▸ Exercise aim: Please set down each entry exactly, omitting any picture it holds.

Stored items
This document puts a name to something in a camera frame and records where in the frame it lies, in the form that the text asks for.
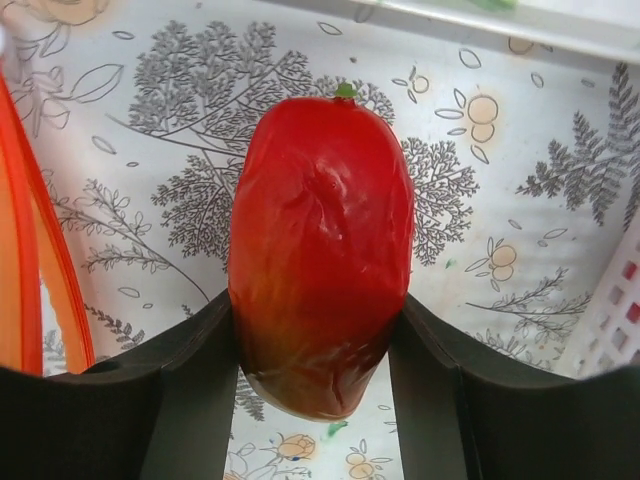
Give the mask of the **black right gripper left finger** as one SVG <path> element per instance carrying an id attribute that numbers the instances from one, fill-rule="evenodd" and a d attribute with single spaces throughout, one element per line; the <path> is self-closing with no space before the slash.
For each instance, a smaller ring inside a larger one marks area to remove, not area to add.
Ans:
<path id="1" fill-rule="evenodd" d="M 1 370 L 4 479 L 220 479 L 237 361 L 230 299 L 81 374 Z"/>

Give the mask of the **clear zip top bag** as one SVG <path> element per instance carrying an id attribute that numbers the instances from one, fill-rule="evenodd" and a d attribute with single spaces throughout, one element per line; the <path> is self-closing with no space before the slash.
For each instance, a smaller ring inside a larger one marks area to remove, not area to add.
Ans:
<path id="1" fill-rule="evenodd" d="M 61 329 L 67 369 L 95 363 L 75 269 L 42 174 L 1 83 L 1 364 L 43 373 L 40 285 Z"/>

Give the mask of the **white plastic basket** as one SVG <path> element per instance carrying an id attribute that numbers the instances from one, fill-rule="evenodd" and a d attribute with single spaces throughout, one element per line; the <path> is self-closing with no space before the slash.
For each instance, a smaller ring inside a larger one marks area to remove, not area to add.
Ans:
<path id="1" fill-rule="evenodd" d="M 639 363 L 639 219 L 634 218 L 557 368 L 584 378 Z"/>

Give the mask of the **orange fake mango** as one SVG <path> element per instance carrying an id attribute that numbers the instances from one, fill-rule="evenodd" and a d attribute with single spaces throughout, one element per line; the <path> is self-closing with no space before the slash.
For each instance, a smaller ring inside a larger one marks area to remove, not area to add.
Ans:
<path id="1" fill-rule="evenodd" d="M 413 234 L 400 143 L 352 84 L 265 113 L 235 192 L 228 261 L 240 364 L 260 396 L 315 421 L 355 411 L 407 296 Z"/>

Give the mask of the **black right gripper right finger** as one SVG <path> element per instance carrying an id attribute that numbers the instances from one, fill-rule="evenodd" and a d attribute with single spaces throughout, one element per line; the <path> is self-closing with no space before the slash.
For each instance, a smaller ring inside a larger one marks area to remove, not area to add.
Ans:
<path id="1" fill-rule="evenodd" d="M 502 355 L 408 298 L 389 363 L 407 480 L 635 479 L 639 370 L 585 380 Z"/>

▸ Output of the exercise:
This document puts a name to something in a camera frame and records where in the frame it lies, in the form that the text asks for.
Give the mask of the **black right gripper left finger** as one SVG <path> element per instance carrying an id attribute that numbers the instances from one, fill-rule="evenodd" and a d attribute with single spaces throughout, one element per line; the <path> is self-closing with no space before the slash.
For each instance, a smaller ring inside a larger one marks area to remove, not area to add.
Ans:
<path id="1" fill-rule="evenodd" d="M 1 370 L 4 479 L 220 479 L 237 361 L 230 299 L 81 374 Z"/>

Give the mask of the **clear zip top bag** as one SVG <path> element per instance carrying an id attribute that numbers the instances from one, fill-rule="evenodd" and a d attribute with single spaces throughout, one element per line; the <path> is self-closing with no space before the slash.
For each instance, a smaller ring inside a larger one marks area to remove, not area to add.
Ans:
<path id="1" fill-rule="evenodd" d="M 61 329 L 67 369 L 95 363 L 75 269 L 42 174 L 1 83 L 1 364 L 43 373 L 40 285 Z"/>

Give the mask of the **white plastic basket** as one SVG <path> element per instance carrying an id attribute that numbers the instances from one, fill-rule="evenodd" and a d attribute with single spaces throughout, one element per line; the <path> is self-closing with no space before the slash.
For each instance, a smaller ring inside a larger one marks area to remove, not area to add.
Ans:
<path id="1" fill-rule="evenodd" d="M 639 363 L 639 219 L 634 218 L 557 368 L 584 378 Z"/>

Give the mask of the **orange fake mango** as one SVG <path> element per instance carrying an id attribute that numbers the instances from one, fill-rule="evenodd" and a d attribute with single spaces throughout, one element per line; the <path> is self-closing with no space before the slash.
For each instance, a smaller ring inside a larger one marks area to remove, not area to add.
Ans:
<path id="1" fill-rule="evenodd" d="M 413 234 L 400 143 L 352 84 L 265 113 L 235 192 L 228 261 L 240 364 L 260 396 L 315 421 L 355 411 L 407 296 Z"/>

Give the mask of the **black right gripper right finger** as one SVG <path> element per instance carrying an id attribute that numbers the instances from one, fill-rule="evenodd" and a d attribute with single spaces throughout, one element per line; the <path> is self-closing with no space before the slash.
For each instance, a smaller ring inside a larger one marks area to remove, not area to add.
Ans:
<path id="1" fill-rule="evenodd" d="M 502 355 L 408 298 L 389 363 L 407 480 L 635 479 L 639 370 L 585 380 Z"/>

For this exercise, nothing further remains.